── The data

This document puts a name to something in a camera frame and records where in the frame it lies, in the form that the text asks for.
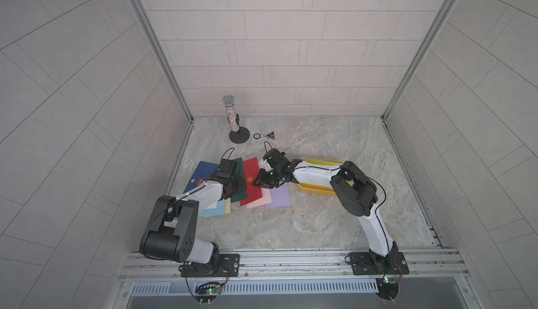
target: sparkly microphone handle
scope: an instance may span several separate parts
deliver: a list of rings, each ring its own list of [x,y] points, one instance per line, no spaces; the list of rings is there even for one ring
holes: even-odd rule
[[[228,122],[230,122],[230,127],[232,128],[232,131],[239,131],[239,124],[238,124],[238,118],[235,113],[235,108],[233,107],[233,103],[235,102],[235,99],[233,98],[233,95],[225,95],[222,98],[222,103],[226,106],[226,113],[228,114]]]

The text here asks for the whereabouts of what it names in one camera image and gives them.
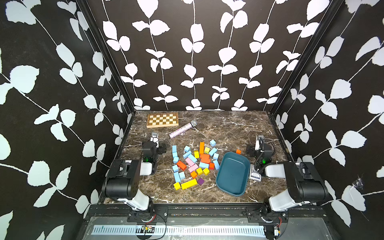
purple block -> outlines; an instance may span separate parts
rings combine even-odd
[[[199,178],[199,179],[197,180],[197,183],[198,183],[200,186],[203,185],[203,183],[204,183],[204,179]]]

pink block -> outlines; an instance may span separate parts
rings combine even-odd
[[[193,165],[192,167],[188,168],[189,172],[193,172],[194,170],[198,169],[199,166],[197,164]]]
[[[192,162],[192,160],[190,160],[189,157],[187,157],[187,158],[185,159],[185,161],[188,163],[188,165],[189,165],[190,167],[192,167],[193,165],[195,165],[195,163]]]

yellow block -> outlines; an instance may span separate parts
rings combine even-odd
[[[188,181],[188,182],[181,184],[181,189],[184,190],[184,189],[187,189],[187,188],[192,187],[194,185],[197,185],[196,179],[192,179],[191,181]]]
[[[208,169],[208,168],[204,168],[203,173],[204,173],[205,175],[208,175],[208,173],[209,173],[209,169]]]
[[[201,175],[203,173],[203,170],[201,169],[201,167],[199,167],[198,169],[196,169],[196,172],[198,175]]]
[[[176,182],[173,186],[175,187],[176,190],[179,190],[181,188],[179,182]]]
[[[198,150],[195,150],[195,151],[194,151],[194,154],[195,154],[195,158],[200,158],[200,156],[199,156],[199,151],[198,151]]]

cube block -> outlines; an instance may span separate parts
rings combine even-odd
[[[178,182],[173,184],[173,186],[175,187],[175,190],[179,190],[181,188],[180,183],[178,183]]]
[[[208,174],[209,174],[209,169],[208,169],[208,168],[204,168],[203,173],[204,173],[205,175],[208,175]]]
[[[196,172],[198,175],[201,175],[203,173],[203,170],[201,168],[196,169]]]
[[[190,180],[188,182],[185,182],[185,183],[181,184],[181,189],[184,190],[184,189],[187,189],[189,187],[193,187],[194,185],[197,185],[196,179],[192,179],[192,180]]]
[[[178,161],[178,162],[177,162],[177,165],[178,165],[179,168],[181,168],[183,171],[184,171],[185,169],[187,169],[187,166],[186,166],[184,163],[182,163],[181,161]]]
[[[216,145],[216,142],[215,142],[215,140],[211,140],[211,141],[209,142],[209,144],[210,144],[212,147],[214,147],[214,146]]]

white leaf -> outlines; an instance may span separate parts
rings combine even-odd
[[[151,18],[159,4],[158,0],[137,0],[137,3],[147,18]]]
[[[162,85],[159,85],[157,87],[157,89],[161,92],[161,94],[163,94],[164,96],[167,95],[171,90],[172,88],[166,84],[162,84]]]
[[[279,93],[280,91],[281,91],[281,87],[279,86],[270,87],[268,89],[268,95],[272,97],[273,95]]]
[[[341,139],[341,145],[350,147],[350,148],[360,148],[364,146],[367,139],[358,132],[347,131],[344,133],[343,138]]]
[[[170,69],[173,67],[172,62],[168,58],[162,58],[160,61],[160,67],[162,69]]]
[[[56,104],[49,109],[48,113],[42,114],[40,115],[40,117],[36,118],[33,123],[38,125],[46,121],[55,120],[58,114],[59,114],[59,104]]]
[[[159,65],[159,61],[157,59],[151,58],[152,71],[156,72],[156,68],[158,65]]]
[[[301,123],[297,124],[293,132],[303,131],[303,125]]]
[[[263,70],[263,65],[260,64],[260,65],[256,65],[256,66],[253,66],[249,69],[249,79],[252,79],[253,77],[259,75]]]
[[[257,41],[251,42],[249,44],[249,48],[250,48],[251,52],[253,52],[253,53],[257,53],[260,50],[261,46],[262,46],[261,43],[259,43]]]
[[[333,119],[337,119],[337,107],[333,102],[326,102],[321,106],[321,111]]]
[[[280,70],[283,69],[286,65],[288,65],[288,62],[286,60],[281,61],[276,67],[276,74],[278,74]]]
[[[187,88],[193,88],[193,82],[190,80],[184,80],[180,85]]]
[[[213,93],[212,94],[212,101],[214,102],[218,96],[220,96],[220,93]]]
[[[288,33],[294,33],[296,31],[301,31],[304,29],[304,26],[300,23],[291,24],[287,26]]]
[[[218,56],[223,64],[226,64],[229,60],[231,60],[236,55],[236,50],[232,47],[222,48],[218,52]]]
[[[51,199],[52,195],[55,193],[56,187],[50,187],[46,189],[39,198],[35,201],[33,204],[34,207],[45,207],[48,205],[49,200]]]
[[[178,98],[175,97],[175,96],[172,96],[172,95],[168,95],[168,96],[165,97],[166,103],[171,103],[171,102],[174,102],[174,101],[177,101],[177,100],[178,100]]]
[[[97,102],[93,95],[88,95],[85,98],[83,98],[84,104],[89,109],[97,109]]]
[[[237,67],[232,65],[232,64],[225,65],[223,67],[223,69],[221,70],[221,73],[223,75],[228,75],[228,74],[234,73],[234,72],[237,72]]]
[[[48,164],[44,161],[33,161],[28,172],[27,182],[34,187],[50,183]]]
[[[219,65],[212,65],[212,66],[208,66],[208,69],[209,69],[211,72],[216,72],[217,70],[221,70],[222,67],[219,66]]]
[[[113,22],[103,21],[103,31],[107,38],[111,38],[116,41],[118,40],[118,33]]]
[[[364,56],[366,53],[380,48],[380,46],[381,45],[379,38],[374,36],[373,38],[369,39],[366,43],[364,43],[364,45],[361,46],[359,52],[356,54],[355,61]]]
[[[353,186],[348,185],[341,196],[341,199],[347,204],[354,207],[356,210],[365,211],[365,198],[361,193]]]
[[[306,25],[303,30],[301,31],[300,37],[306,38],[309,36],[312,36],[314,32],[316,31],[317,27],[319,26],[319,23],[313,22],[308,25]]]
[[[292,71],[295,69],[296,64],[299,62],[299,60],[295,59],[292,62],[290,62],[286,68],[287,71]]]
[[[273,38],[268,38],[267,40],[265,40],[262,43],[262,46],[260,48],[260,52],[261,53],[267,52],[272,47],[274,42],[275,42],[275,40]]]
[[[228,12],[223,13],[223,15],[221,16],[221,20],[220,20],[220,30],[222,33],[224,33],[225,27],[228,25],[228,23],[232,19],[233,19],[232,14],[230,14]]]
[[[142,31],[145,28],[149,28],[149,24],[144,21],[138,21],[132,23],[132,26],[136,28],[138,31]]]
[[[329,45],[326,56],[334,57],[340,51],[341,45],[343,44],[344,39],[340,36],[335,37],[331,44]]]
[[[269,31],[269,25],[266,23],[260,23],[253,34],[253,40],[262,42]]]
[[[181,46],[183,47],[184,51],[187,53],[192,52],[192,46],[193,44],[188,38],[182,38],[181,39]]]
[[[329,4],[329,0],[311,0],[307,6],[307,20],[311,20],[319,13],[324,11]]]
[[[159,36],[160,34],[165,33],[166,31],[169,31],[170,28],[165,22],[161,20],[153,20],[149,24],[149,29],[152,35]]]
[[[233,27],[234,28],[242,28],[243,26],[248,24],[248,16],[247,13],[243,10],[237,12],[233,19]]]
[[[184,66],[184,72],[186,75],[188,75],[190,78],[194,78],[196,74],[196,68],[192,65],[185,65]]]
[[[83,157],[94,157],[95,156],[95,142],[93,139],[89,140],[84,144]]]
[[[310,139],[310,134],[308,133],[308,131],[303,131],[300,133],[300,139],[303,141],[303,143],[307,143],[308,140]]]

────

- Task directions
In the answer, include exactly the lines from the top of the entries through the line containing "pink block ->", and nothing else, not even the pictures.

- Response box
This document puts a name to something in a camera frame and records where in the frame it lies, in the form that the text asks for.
target: sparkly microphone handle
scope: an instance may span several separate parts
deliver: a list of rings, each ring its own list of [x,y] points, one instance per line, no spaces; the list of rings is there even for one ring
holes: even-odd rule
[[[228,122],[230,122],[230,127],[232,128],[232,131],[239,131],[239,124],[238,124],[238,118],[235,113],[235,108],[233,107],[233,103],[235,102],[235,99],[233,98],[233,95],[225,95],[222,98],[222,103],[226,106],[226,113],[228,114]]]

The text here asks for the whereabouts of what it names in one camera image and gives them.
purple block -> outlines; an instance may span separate parts
rings combine even-odd
[[[199,178],[199,179],[197,180],[197,183],[198,183],[200,186],[203,185],[203,183],[204,183],[204,179]]]

pink block -> outlines; an instance may span separate parts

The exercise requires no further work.